● Aim of the task: Using the data below, copy each line that includes the word "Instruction".

Stored data entries:
******
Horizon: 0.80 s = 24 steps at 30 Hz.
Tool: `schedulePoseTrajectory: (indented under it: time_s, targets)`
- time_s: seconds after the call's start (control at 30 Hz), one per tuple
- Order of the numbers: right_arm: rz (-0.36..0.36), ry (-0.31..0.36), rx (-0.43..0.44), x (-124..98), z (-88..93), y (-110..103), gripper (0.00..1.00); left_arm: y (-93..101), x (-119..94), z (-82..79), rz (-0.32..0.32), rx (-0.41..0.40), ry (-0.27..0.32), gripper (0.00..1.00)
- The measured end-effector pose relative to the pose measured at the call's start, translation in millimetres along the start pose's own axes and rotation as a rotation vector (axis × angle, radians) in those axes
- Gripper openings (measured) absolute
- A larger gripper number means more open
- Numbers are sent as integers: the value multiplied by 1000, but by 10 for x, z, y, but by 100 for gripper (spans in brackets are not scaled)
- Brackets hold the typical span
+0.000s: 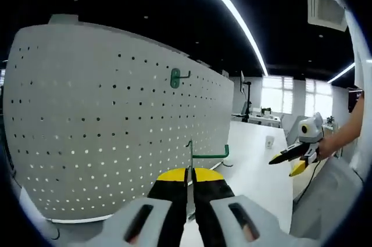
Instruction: Insert the hook assembly into the mounting plate slot until the hook locks in place.
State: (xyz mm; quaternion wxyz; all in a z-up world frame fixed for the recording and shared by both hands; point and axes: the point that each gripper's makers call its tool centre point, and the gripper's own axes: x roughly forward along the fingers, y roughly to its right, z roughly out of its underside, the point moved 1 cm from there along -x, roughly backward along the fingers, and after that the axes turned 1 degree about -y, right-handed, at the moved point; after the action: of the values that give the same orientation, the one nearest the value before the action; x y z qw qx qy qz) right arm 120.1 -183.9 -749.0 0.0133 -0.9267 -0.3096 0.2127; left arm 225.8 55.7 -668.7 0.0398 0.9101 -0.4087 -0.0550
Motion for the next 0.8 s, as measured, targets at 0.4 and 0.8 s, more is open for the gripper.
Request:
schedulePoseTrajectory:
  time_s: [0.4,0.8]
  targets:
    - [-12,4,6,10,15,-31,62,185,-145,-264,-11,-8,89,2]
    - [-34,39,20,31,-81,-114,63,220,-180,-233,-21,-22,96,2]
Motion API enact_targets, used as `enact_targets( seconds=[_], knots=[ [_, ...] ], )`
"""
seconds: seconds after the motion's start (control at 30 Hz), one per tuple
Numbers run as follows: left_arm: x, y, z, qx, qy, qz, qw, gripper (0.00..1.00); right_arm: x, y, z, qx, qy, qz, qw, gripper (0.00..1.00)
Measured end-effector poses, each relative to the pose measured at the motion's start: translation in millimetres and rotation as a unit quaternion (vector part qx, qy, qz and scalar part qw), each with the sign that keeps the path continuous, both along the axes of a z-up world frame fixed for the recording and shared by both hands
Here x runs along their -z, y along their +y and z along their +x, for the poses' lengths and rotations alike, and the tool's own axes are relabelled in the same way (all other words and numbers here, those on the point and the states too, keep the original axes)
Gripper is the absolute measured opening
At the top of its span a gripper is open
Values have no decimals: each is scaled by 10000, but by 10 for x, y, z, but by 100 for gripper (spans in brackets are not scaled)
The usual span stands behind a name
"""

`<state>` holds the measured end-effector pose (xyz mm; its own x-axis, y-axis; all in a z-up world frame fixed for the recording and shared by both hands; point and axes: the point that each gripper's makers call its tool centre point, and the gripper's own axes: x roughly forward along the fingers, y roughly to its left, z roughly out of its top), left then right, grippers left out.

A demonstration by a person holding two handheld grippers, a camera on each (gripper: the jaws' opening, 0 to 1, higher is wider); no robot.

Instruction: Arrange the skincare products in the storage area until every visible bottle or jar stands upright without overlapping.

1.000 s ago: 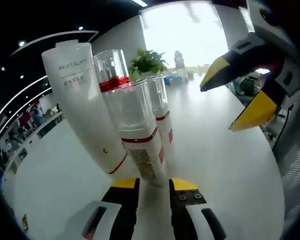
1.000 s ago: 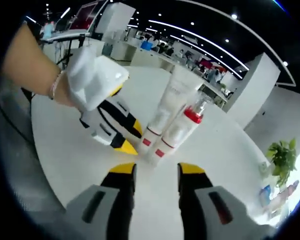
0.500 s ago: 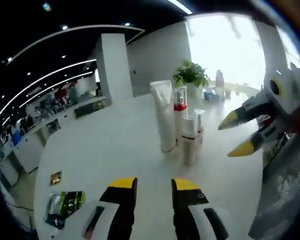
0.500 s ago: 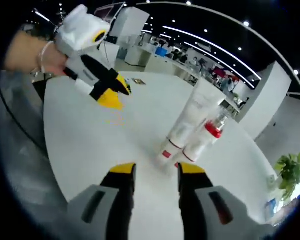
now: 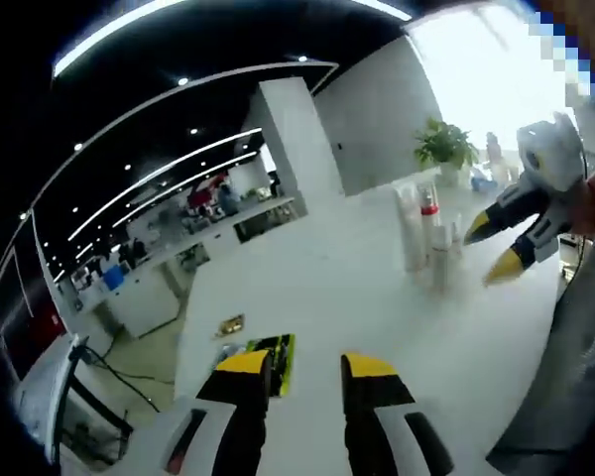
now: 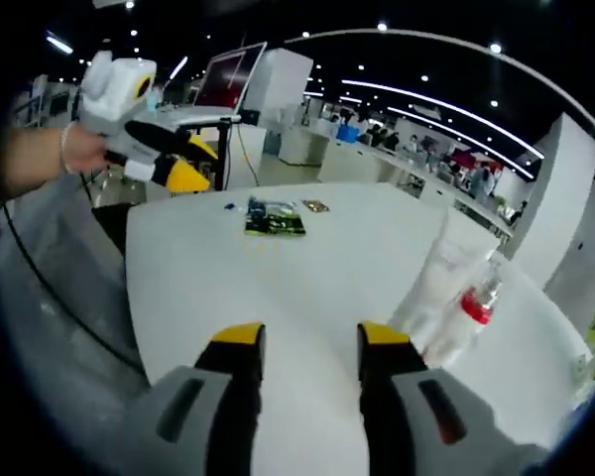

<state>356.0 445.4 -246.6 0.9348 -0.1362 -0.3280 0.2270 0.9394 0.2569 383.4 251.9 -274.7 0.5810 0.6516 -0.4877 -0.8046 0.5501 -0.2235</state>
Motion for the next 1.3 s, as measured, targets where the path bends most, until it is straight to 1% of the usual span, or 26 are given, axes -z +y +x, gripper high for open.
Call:
enact_targets(
  seconds=[0.03, 0.07, 0.13, 0.2, 0.27, 0.33, 0.37, 0.4, 0.43, 0.47, 0.5, 0.53, 0.6, 0.67, 0.7, 0.8, 0.97, 1.1, 1.2, 1.3],
  knots=[
    [26, 40, 16, -45, 27, -93, 9999, 29, -20, 39, 25, 55, 40, 87, 9999, 38],
    [38, 68, 38, -64, 90, -52, 9999, 29, -57, 109, 58, 152, 109, 262, 9995, 38],
    [34, 133, 90, -185, 78, 17, 9998, 29, -95, 221, 66, 247, 236, 520, 9981, 38],
    [31, 155, 114, -240, 68, 1, 9997, 29, -93, 296, 52, 277, 296, 602, 9974, 39],
    [57, 159, 103, -320, 106, 109, 9994, 29, -31, 386, -9, 301, 392, 665, 9966, 39],
    [79, 160, 83, -270, 103, 557, 9980, 29, 123, 468, -135, 158, 487, 533, 9973, 41],
    [95, 144, 75, -237, 124, 644, 9976, 29, 192, 478, -184, 85, 520, 431, 9977, 41],
    [124, 115, 72, -199, 164, 668, 9974, 29, 286, 486, -251, -52, 590, 241, 9980, 41],
    [139, 101, 67, -197, 179, 670, 9974, 30, 337, 481, -283, -130, 598, 96, 9981, 41],
    [150, 94, 67, -182, 202, 686, 9973, 30, 355, 483, -293, -169, 586, 37, 9981, 41],
    [156, 90, 62, -167, 220, 688, 9972, 30, 388, 495, -311, -296, 520, -105, 9982, 41],
    [159, 106, 59, -203, 239, 691, 9971, 31, 375, 522, -300, -387, 406, -112, 9984, 41],
    [173, 148, 49, -325, 300, 675, 9967, 32, 350, 536, -282, -422, 336, -102, 9985, 41],
    [171, 180, 43, -403, 303, 651, 9966, 32, 333, 535, -268, -377, 378, -21, 9986, 41],
    [165, 195, 43, -451, 296, 628, 9966, 32, 337, 537, -270, -342, 448, 41, 9984, 41],
    [163, 224, 39, -531, 284, 587, 9965, 33, 396, 550, -292, -340, 579, -8, 9977, 41],
    [157, 273, 36, -653, 260, 599, 9957, 34, 361, 591, -296, -308, 575, 101, 9978, 41],
    [171, 327, 34, -708, 273, 696, 9947, 36, 394, 615, -340, -362, 609, 43, 9975, 42],
    [163, 354, 32, -719, 233, 833, 9937, 36, 458, 627, -380, -408, 689, -50, 9968, 43],
    [165, 374, 26, -734, 226, 1014, 9919, 37, 465, 653, -399, -480, 706, -63, 9963, 43]
  ],
)
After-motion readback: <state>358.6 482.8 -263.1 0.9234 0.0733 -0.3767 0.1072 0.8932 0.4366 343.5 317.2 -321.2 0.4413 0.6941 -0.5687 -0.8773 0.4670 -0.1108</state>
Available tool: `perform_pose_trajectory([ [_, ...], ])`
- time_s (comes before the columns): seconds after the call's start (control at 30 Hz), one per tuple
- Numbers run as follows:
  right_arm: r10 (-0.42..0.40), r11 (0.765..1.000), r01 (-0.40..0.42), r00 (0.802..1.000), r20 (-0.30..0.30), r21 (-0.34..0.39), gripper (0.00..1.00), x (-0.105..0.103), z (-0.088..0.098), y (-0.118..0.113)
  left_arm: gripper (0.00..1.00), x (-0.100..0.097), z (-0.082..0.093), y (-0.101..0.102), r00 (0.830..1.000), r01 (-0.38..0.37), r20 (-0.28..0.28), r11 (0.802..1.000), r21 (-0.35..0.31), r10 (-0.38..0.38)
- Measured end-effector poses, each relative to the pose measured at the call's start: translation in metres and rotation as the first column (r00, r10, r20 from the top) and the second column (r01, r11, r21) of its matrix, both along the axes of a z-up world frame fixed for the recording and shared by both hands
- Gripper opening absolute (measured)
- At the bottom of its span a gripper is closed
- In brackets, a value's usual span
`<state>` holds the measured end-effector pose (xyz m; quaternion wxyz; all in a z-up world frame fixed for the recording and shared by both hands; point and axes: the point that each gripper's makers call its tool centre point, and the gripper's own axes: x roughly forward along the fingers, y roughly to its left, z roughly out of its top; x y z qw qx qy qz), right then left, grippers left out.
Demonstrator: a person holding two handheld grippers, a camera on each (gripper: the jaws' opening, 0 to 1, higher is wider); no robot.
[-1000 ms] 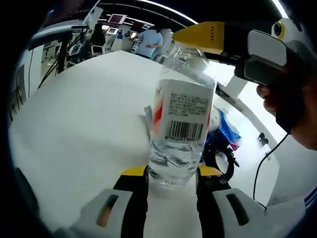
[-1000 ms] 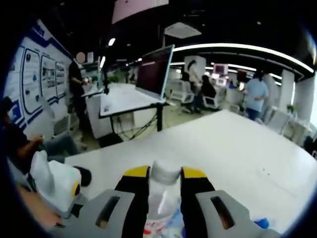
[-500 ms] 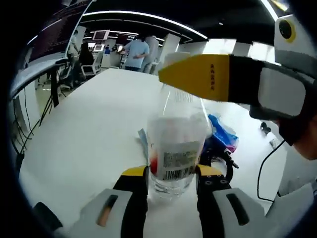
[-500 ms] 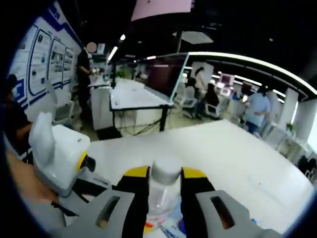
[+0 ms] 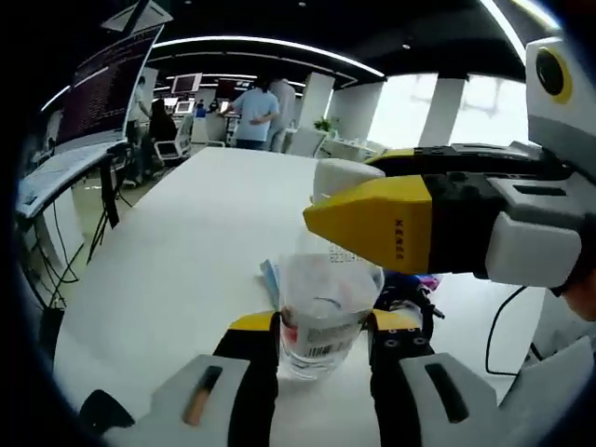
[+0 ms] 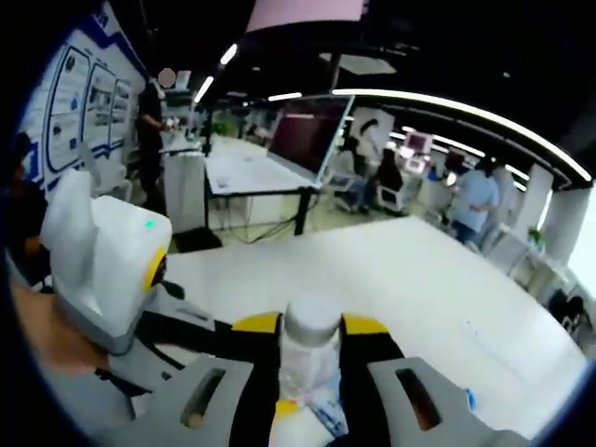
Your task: Arrange the tabletop items into an orderly group along one side of the table until the central work area is clear of visible clutter.
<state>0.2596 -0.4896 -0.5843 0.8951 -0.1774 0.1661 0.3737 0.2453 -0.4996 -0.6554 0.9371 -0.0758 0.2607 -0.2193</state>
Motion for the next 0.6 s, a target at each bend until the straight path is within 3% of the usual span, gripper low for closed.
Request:
perform_pose_trajectory([
  [0.13, -0.010, 1.000, 0.010, 1.000, -0.008, -0.005, 0.20, -0.006, -0.001, -0.004, 0.37, -0.002, 0.004, -0.001, 1.000, -0.002, 0.004, 1.000, -0.012, 0.002],
  [0.37, -0.031, 0.999, 0.030, 0.999, -0.038, -0.011, 0.19, -0.013, -0.003, -0.010, 0.37, -0.008, 0.005, -0.004, 1.000, 0.007, 0.009, 0.999, 0.032, -0.007],
  [0.5, -0.053, 0.999, 0.053, 0.997, -0.062, -0.011, 0.19, -0.012, -0.003, -0.013, 0.37, -0.008, 0.017, -0.006, 0.999, 0.008, 0.043, 0.999, 0.048, -0.010],
  [0.57, -0.048, 0.999, 0.047, 0.995, -0.088, -0.008, 0.19, -0.014, -0.003, -0.011, 0.37, -0.007, 0.019, -0.005, 0.998, 0.021, 0.061, 0.993, 0.116, -0.028],
  [0.6, -0.051, 0.999, 0.051, 0.994, -0.099, -0.009, 0.19, -0.014, -0.004, -0.010, 0.37, -0.008, 0.020, -0.006, 0.998, 0.022, 0.058, 0.993, 0.118, -0.029],
])
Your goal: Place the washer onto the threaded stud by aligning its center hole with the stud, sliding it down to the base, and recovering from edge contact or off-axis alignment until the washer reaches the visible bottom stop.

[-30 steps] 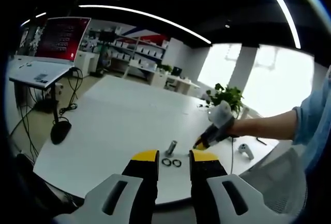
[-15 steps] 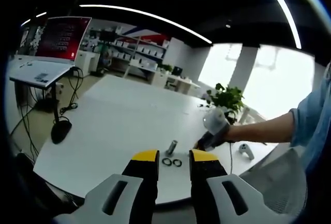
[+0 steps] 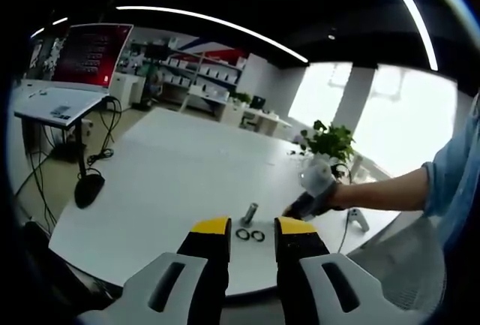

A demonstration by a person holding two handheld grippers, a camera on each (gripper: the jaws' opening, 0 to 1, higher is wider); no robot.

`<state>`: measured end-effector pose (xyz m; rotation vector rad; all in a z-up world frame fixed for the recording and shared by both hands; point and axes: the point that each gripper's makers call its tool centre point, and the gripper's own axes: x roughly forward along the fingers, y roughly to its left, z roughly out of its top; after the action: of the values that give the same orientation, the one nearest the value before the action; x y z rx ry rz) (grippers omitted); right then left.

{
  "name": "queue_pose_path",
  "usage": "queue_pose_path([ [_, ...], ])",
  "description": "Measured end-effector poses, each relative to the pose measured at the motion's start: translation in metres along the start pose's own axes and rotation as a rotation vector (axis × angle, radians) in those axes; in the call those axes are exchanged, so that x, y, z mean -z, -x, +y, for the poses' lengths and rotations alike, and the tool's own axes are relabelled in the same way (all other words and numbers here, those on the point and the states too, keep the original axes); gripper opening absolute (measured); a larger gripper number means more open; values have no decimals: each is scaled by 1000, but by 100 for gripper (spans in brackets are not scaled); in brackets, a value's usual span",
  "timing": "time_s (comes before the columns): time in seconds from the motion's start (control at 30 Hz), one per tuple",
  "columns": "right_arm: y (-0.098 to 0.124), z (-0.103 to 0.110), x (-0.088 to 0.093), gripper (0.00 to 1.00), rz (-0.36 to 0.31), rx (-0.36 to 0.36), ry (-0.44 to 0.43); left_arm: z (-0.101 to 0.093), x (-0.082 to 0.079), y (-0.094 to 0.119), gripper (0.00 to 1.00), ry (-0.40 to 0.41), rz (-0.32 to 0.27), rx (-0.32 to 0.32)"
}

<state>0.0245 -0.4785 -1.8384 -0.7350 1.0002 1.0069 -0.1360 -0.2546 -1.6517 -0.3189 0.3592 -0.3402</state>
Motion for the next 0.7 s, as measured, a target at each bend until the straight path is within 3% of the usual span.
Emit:
queue_pose_path([
  [0.5,21,2,16,20,-56,-4,-105,-1,0,0,21,-1,-2,5],
  [0.7,38,7,20,20,-125,-7,-179,-1,0,0,21,-4,2,6],
])
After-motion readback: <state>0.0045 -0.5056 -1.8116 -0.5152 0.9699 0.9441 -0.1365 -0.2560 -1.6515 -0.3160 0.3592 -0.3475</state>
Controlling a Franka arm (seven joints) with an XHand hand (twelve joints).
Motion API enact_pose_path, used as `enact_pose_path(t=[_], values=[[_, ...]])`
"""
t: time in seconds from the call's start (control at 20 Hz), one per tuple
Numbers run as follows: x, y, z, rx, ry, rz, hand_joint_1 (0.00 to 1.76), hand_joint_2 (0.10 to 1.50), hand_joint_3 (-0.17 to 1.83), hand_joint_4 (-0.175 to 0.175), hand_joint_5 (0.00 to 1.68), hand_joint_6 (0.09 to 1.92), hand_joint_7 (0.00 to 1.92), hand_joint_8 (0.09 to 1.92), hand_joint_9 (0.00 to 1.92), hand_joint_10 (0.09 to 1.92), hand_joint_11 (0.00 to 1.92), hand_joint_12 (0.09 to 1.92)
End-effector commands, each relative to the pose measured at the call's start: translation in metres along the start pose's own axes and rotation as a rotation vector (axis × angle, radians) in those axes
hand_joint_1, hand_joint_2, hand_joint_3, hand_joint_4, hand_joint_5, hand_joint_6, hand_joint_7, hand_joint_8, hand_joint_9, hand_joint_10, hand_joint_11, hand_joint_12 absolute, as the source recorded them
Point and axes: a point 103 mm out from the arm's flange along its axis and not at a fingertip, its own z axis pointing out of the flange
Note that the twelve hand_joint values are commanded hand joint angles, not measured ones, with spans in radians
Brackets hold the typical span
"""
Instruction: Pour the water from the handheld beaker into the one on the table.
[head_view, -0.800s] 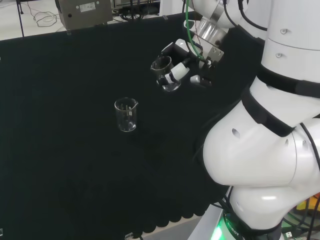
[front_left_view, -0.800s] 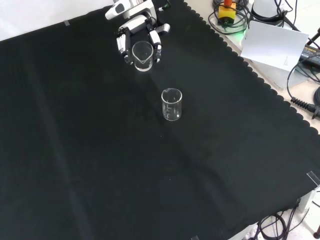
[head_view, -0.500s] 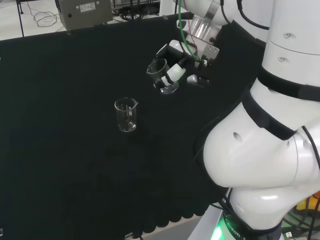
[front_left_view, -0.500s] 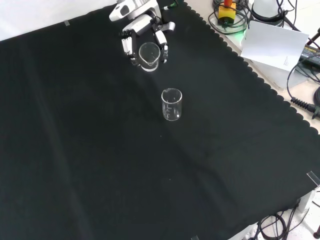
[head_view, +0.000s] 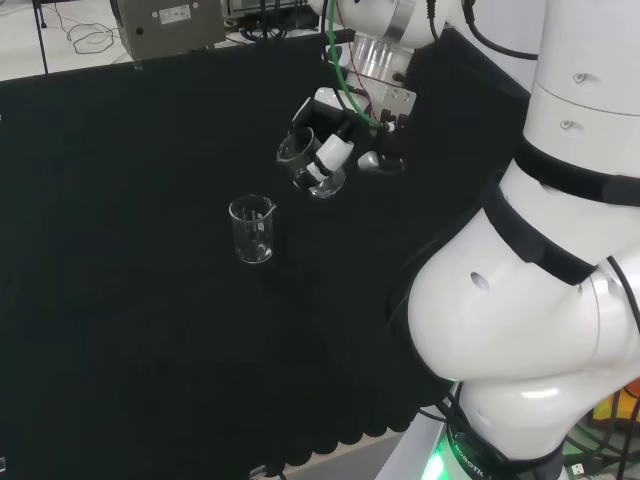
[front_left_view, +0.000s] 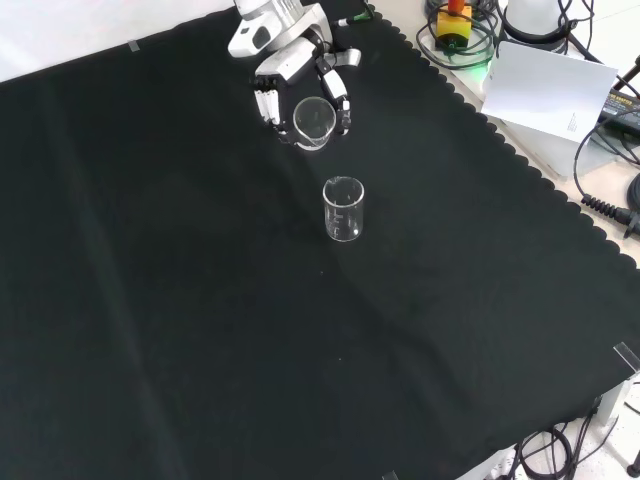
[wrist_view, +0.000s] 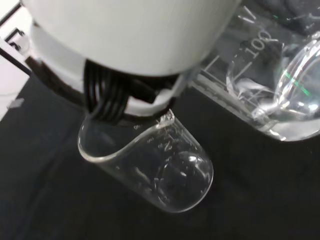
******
● Response to this task:
Instruction: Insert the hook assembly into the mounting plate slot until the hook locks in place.
Instruction: Arrange the skincare products in the storage area until every visible bottle or jar stands upright without overlapping.
Instruction: Pour the water from the handheld beaker into the one on the table.

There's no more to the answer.